The first concerns the completion of the construction of the euro area: The difficulty of the exercise lies in its technicality which discourages opinions and gives rise to mistrust. Financial consolidation, the creation of a European capital market, the convergence of fiscal policies and the creation of a euro area budget (able to finance new common actions) are, however, essential to ensure the solidity and credibility of the Union for its peoples and towards the countries it wants to include in its foreign policy.
The second ‘existential issue’ is the creation of a genuine European social policy, capable of ensuring the convergence of minimum and social standards and of putting an end to distortions of competition between Member States. Unlike the previous question, this question has the advantage of being intelligible to opinions and of being able to obtain the agreement of as many people as possible. Its solution is, however, hampered by the reluctance of the intermediary social bodies – who will have to learn that Europe is the acceptance of otherness – and of the leaders of the least developed countries who have made social dumping an instrument of economic policy enabling their unemployment to be exported. Convergence of social policies and minimum standards is, however, one of the strongest demands of public opinion in Europe, and a tangible success in this area would have fundamental effects in restoring confidence in the construction of the Community.

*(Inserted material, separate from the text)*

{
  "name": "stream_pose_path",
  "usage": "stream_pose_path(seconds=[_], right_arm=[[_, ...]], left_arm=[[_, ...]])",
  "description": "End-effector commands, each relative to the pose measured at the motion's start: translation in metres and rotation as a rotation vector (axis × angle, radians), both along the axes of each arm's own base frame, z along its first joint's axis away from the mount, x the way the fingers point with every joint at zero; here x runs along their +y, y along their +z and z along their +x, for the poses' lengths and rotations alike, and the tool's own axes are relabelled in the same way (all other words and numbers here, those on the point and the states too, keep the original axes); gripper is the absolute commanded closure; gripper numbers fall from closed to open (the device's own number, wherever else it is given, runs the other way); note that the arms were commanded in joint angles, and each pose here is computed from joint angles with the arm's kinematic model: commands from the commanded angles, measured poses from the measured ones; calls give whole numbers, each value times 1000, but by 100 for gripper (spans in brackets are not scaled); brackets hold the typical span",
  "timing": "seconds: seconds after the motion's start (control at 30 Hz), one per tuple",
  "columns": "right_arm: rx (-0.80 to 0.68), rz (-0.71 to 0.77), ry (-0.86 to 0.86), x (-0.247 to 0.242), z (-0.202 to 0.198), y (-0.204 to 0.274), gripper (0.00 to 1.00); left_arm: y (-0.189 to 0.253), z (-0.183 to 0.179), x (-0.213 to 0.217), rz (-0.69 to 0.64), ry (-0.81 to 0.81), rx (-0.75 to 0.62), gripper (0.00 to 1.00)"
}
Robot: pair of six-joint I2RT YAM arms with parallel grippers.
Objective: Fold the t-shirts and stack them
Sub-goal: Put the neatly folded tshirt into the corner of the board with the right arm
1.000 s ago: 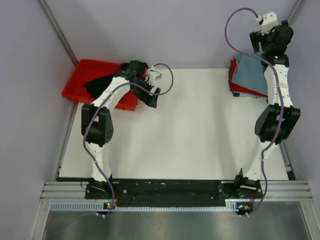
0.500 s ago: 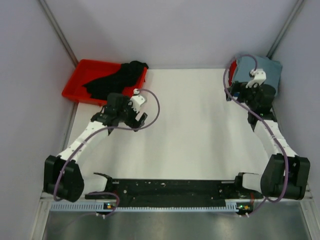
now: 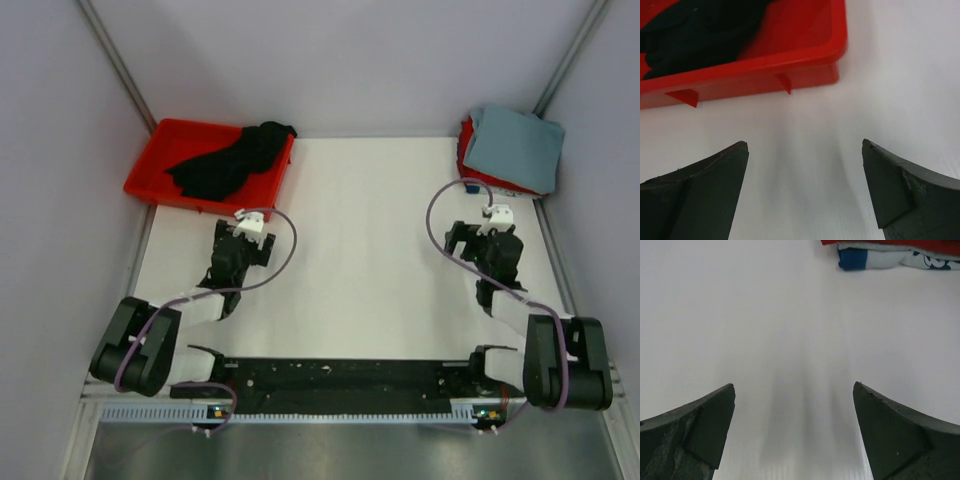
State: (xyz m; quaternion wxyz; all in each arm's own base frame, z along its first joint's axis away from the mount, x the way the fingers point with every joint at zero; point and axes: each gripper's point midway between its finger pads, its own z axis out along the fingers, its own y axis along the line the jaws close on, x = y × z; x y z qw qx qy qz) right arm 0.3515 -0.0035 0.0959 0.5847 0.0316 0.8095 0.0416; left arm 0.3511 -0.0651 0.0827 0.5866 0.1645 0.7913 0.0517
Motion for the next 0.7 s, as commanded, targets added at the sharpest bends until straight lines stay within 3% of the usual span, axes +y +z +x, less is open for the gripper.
stream_pose_path(seconds=[0.0,0.2,0.67], right_arm=[[-253,-46,-2,1,5,32,1],[-348,-58,-4,1,-1,26,1],[-253,-52,-29,-3,12,17,1]], left_arm=[[52,26,16,-102,160,-208,1],[54,19,14,-114,134,-224,1],[54,17,11,-114,112,-230,1]])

The third existential issue is the catching up of the ‘democratic deficit’ attributed to the Union; This deficit is less a reality than a defense system promoted by the national political apparatus. Here again, the recognition by our parties that ‘Europe is not France any bigger’ and that the work done in the European Parliament is not only real, but genuinely democratic would be a great step forward. However, the European symbols defined by the Treaty of Lisbon (Council Presidency, appointment of the President of the Commission, etc.) lack meaning and should be revisited.
“Remaking society” among member countries
Finally, there is the thorny issue of a European foreign and defense policy. So far, the only real European foreign policy has been enlargement; however, this dynamic has eroded with the entry of the Central European countries in 2005-07; this has been poorly handled in domestic politics by the welcoming member states, while the ten new entrants have been more than reluctant to merge into the democratic acquirements of the founding countries. The fragmented management of the migrant crisis in 2015-17 was a painful example.
The prerequisite for a European Neighborhood Policy will therefore, of course, be to “remake society” between parliamentary and authoritarian democracies within Europe itself; undoubtedly, two keys will also be essential to the success of the process: It is a question of assuring the peoples of Europe that the neighborhood policy will be an essential component of their security, but also of involving the neighboring peoples in a political project that offers social hope and economic integration. In other words, the European Union’s opening up to partnership in its neighborhood can only be the result of reconciliation between the Member States on living together and tangible progress on the common foreign and defense policy pivot.
Is it necessary to add, in conclusion, that a similar effort will have to be made by the partner countries of the southern and eastern Mediterranean: first, to strengthen their desire to live together around a regional project; then express to the european partner a collective project with converging demands on the economic and social aspects, as well as on the climate and diplomatic objectives for the region.
Article published on 16 November 2018 in Econostrum.